Carta de los Lectores Opinión

Campanazos 2020

Campanazos 2020

Ando de prisa por la Calle Las Damas. Apresurados pasos antes de que las campanas de la Catedral marquen la realidad del tiempo, de este tiempo que es aquel, el inmutable, donde lo único que cambia y trasmuta, y muere, y renace, somos nosotros.

Aprieto mi rostro contra las piedras de las columnas, testigos de tantas conversaciones, tantas tramas, tanta urdidumbre. Ahora observo desde la ventana que da al esqueleto que antes fue el Edificio Baquero, su febril actividad nocturna, y a mi izquierda, reluciente, la Torre del Ayuntamiento, bajo cuyas arcadas también anduve y ando, niña que siempre tropezó y cayó de bruces, ante los ojos de los limpiabotas vestidos de fuerte azul.

Y de nuevo las campanas, esta vez las de la antigua Universidad de Santo Domingo, desde donde cruzo con los estudiantes hacia el Parquecito Duarte, refugio de disidencias, para contemplar como Federico Henríquez y Carvajal relee una y otra vez el testamento Martiano.

Estoy y no estoy, estando. Un agudo sentido de finitud me asedia. He escuchado estas campanas, estas sirenas que anuncian la llegada al puerto de los buques repletos de cartas de amor o desamor, como las de Francisco. Esa flaca mujer negra que nerviosa se aprieta el estomago me resulta familiar. Siempre que visito el puerto allá esta ella, inmune al mar y los vaivenes de su oleaje.

Si pudiera romper las barreras del sonido le gritaría que su amor no vale la pena, pero entonces no nacería Camila y sin Camila el pensamiento dominicano retrocedería siglos.

Otras campanas distraen mi atención. Son las de la Iglesia de las Mercedes y las de Regina Angelorum. Cada una expande y contrae el tiempo atrapado en el derretido estaño de sus bolas de metal. Cada un marca y anuncia que mi tiempo recién llega, o recién parte.
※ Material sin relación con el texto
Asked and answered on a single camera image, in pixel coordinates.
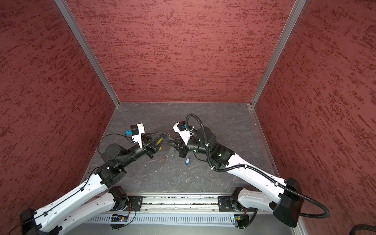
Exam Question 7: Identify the left aluminium corner post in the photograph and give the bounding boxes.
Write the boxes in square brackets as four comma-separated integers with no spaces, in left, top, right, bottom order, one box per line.
[54,0,120,108]

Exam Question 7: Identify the black cable bottom right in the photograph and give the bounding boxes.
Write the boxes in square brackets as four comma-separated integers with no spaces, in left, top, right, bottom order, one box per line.
[348,224,376,235]

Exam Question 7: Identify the aluminium corner post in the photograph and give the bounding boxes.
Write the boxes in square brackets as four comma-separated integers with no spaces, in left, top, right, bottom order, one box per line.
[54,0,120,108]
[250,0,306,109]

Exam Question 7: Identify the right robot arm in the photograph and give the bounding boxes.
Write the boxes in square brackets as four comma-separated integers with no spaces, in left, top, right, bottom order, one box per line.
[168,122,304,228]

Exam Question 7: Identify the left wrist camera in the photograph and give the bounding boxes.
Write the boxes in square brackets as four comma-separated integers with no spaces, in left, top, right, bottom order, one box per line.
[126,123,145,149]

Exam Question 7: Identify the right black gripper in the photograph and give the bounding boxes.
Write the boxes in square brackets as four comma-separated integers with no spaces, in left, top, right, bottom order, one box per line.
[168,135,211,158]

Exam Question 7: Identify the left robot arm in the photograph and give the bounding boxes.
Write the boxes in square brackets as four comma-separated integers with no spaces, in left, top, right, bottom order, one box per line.
[20,132,168,235]

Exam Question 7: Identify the white slotted cable duct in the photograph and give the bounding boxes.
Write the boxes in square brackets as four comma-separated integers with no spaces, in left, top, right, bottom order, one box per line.
[86,214,235,227]

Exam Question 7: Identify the right circuit board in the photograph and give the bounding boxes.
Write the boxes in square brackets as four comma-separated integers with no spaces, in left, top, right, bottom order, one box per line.
[234,214,249,229]

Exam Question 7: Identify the circuit board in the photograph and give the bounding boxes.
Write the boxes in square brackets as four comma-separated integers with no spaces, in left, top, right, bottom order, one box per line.
[234,214,249,229]
[110,214,129,223]

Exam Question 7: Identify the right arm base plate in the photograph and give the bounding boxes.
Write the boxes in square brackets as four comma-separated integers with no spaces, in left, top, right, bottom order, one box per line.
[217,196,235,212]

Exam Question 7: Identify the black corrugated cable conduit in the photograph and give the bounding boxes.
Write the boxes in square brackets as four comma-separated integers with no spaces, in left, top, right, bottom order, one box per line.
[185,114,331,219]

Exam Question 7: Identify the left circuit board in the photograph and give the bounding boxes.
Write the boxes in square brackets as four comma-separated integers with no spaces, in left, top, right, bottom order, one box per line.
[110,214,129,223]

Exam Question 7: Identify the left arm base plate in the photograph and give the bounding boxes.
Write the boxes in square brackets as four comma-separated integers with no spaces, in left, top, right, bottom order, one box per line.
[126,195,144,212]

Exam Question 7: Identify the aluminium mounting rail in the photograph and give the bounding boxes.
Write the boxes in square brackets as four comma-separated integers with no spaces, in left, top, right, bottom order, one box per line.
[61,192,299,213]

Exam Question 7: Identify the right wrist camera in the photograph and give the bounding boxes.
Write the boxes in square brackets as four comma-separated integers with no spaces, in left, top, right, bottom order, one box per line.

En las madrugadas, sin carros de policía, sin jóvenes drogadictos que pueden matarte por cien pesos o niños prostituídos, puede escucharse el ruido de las ruedas y el ¡Arre! de los cocheros. Y, subiendo por la Hostos, hasta ese enorme cementerio que son las Ruinas de San Francisco, puede escucharse el lamento de los esclavos y la conversación de jóvenes caballeros con sus damas, como en viejas postales sepia de Santo Domingo.
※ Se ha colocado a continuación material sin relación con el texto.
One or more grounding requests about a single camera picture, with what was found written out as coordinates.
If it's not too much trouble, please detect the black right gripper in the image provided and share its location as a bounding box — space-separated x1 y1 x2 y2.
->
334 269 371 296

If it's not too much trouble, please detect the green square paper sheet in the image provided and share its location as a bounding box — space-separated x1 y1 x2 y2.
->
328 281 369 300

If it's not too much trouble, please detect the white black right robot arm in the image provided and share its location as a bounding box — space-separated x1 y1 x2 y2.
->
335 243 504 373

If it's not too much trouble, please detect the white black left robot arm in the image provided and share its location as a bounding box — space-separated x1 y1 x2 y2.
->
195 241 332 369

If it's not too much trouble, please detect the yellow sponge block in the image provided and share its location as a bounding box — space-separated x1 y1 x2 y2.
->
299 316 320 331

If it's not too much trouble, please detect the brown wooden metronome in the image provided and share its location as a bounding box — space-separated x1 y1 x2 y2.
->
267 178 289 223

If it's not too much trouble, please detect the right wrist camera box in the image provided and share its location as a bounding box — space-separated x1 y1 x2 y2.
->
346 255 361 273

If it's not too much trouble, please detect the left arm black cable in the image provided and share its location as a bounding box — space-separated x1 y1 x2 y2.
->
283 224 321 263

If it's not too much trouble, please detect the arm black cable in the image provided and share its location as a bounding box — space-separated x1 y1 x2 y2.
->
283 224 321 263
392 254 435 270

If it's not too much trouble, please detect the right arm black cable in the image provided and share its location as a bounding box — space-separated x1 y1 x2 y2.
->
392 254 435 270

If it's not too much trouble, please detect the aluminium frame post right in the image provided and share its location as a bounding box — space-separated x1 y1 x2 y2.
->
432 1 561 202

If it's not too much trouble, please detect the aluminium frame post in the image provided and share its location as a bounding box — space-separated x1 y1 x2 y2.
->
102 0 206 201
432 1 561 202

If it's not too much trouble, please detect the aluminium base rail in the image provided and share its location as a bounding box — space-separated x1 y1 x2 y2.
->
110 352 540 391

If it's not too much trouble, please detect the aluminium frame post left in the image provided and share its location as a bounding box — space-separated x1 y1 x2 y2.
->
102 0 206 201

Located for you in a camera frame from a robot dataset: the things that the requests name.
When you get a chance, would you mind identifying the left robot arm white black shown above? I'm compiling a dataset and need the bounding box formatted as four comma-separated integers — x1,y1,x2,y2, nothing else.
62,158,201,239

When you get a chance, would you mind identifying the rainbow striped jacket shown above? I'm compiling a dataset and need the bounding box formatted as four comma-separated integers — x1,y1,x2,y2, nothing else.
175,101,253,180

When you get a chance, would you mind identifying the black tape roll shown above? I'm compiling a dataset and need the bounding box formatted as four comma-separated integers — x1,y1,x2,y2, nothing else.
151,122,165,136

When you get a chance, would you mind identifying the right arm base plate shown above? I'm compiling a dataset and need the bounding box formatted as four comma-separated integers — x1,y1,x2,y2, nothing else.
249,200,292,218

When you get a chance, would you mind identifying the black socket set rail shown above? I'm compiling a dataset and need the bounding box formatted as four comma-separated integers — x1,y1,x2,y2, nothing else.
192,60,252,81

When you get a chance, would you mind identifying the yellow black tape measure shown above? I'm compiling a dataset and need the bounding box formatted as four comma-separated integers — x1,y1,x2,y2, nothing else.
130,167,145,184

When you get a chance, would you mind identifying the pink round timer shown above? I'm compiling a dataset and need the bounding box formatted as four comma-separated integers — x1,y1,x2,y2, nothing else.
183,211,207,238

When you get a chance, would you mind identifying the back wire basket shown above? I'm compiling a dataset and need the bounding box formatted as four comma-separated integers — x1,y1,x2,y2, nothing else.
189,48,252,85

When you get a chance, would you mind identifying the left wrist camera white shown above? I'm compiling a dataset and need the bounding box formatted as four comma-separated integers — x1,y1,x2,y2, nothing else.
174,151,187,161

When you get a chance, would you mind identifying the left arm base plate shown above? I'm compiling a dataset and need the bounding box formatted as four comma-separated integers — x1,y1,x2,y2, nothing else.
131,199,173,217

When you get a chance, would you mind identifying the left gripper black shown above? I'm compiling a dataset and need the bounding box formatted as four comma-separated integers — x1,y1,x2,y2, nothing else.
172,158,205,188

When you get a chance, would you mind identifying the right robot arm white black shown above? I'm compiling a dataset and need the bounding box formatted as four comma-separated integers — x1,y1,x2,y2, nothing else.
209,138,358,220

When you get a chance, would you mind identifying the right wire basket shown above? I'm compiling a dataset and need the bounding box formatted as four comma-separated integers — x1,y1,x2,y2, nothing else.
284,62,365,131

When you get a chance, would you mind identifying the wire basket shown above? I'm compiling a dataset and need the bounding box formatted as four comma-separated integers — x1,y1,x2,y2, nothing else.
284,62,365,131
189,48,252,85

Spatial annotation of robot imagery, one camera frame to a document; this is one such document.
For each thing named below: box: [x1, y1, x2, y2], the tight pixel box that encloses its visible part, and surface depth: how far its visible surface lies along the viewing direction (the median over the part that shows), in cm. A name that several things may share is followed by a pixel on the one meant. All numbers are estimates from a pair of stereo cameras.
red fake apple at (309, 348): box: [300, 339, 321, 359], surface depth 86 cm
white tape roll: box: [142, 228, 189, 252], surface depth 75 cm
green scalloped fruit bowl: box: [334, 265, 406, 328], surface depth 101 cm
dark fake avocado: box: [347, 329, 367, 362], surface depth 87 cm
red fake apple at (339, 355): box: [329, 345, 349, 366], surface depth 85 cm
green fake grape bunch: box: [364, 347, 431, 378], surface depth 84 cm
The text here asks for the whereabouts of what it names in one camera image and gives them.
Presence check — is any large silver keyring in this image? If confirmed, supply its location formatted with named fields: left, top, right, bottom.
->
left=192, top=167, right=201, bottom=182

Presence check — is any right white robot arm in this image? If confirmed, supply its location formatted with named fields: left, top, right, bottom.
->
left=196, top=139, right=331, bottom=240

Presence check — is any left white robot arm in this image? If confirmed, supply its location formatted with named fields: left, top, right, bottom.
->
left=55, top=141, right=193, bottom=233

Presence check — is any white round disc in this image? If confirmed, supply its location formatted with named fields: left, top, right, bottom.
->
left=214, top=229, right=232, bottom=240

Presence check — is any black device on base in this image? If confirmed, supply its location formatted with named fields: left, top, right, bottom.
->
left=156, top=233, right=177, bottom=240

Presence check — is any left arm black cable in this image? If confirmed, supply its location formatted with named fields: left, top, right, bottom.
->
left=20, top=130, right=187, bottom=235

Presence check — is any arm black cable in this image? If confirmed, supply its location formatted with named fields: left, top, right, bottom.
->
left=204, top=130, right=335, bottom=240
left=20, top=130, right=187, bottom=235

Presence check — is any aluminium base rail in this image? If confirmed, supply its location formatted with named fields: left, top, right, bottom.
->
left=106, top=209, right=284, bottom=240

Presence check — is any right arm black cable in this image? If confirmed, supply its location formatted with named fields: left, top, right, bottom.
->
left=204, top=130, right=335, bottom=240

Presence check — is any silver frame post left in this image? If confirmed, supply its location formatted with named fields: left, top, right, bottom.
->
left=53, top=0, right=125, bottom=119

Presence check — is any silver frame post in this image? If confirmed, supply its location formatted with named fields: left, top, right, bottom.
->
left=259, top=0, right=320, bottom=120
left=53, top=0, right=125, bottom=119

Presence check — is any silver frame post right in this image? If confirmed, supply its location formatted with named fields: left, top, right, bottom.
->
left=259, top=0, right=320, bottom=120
Es la vieja ciudad que no es vieja, son sus eternos habitantes acomodando las oleadas de recién llegados a los que observan con ternura, sabiendo que sus afanes son y serán siempre sus mismos afanes con otras palabras, con otros ropajes, pero de seguro con las mismas pretensiones de inmortalidad, de significancia cósmica. Es por eso que a las tres de la madrugada hablan por los vivos-muertos, las campanas.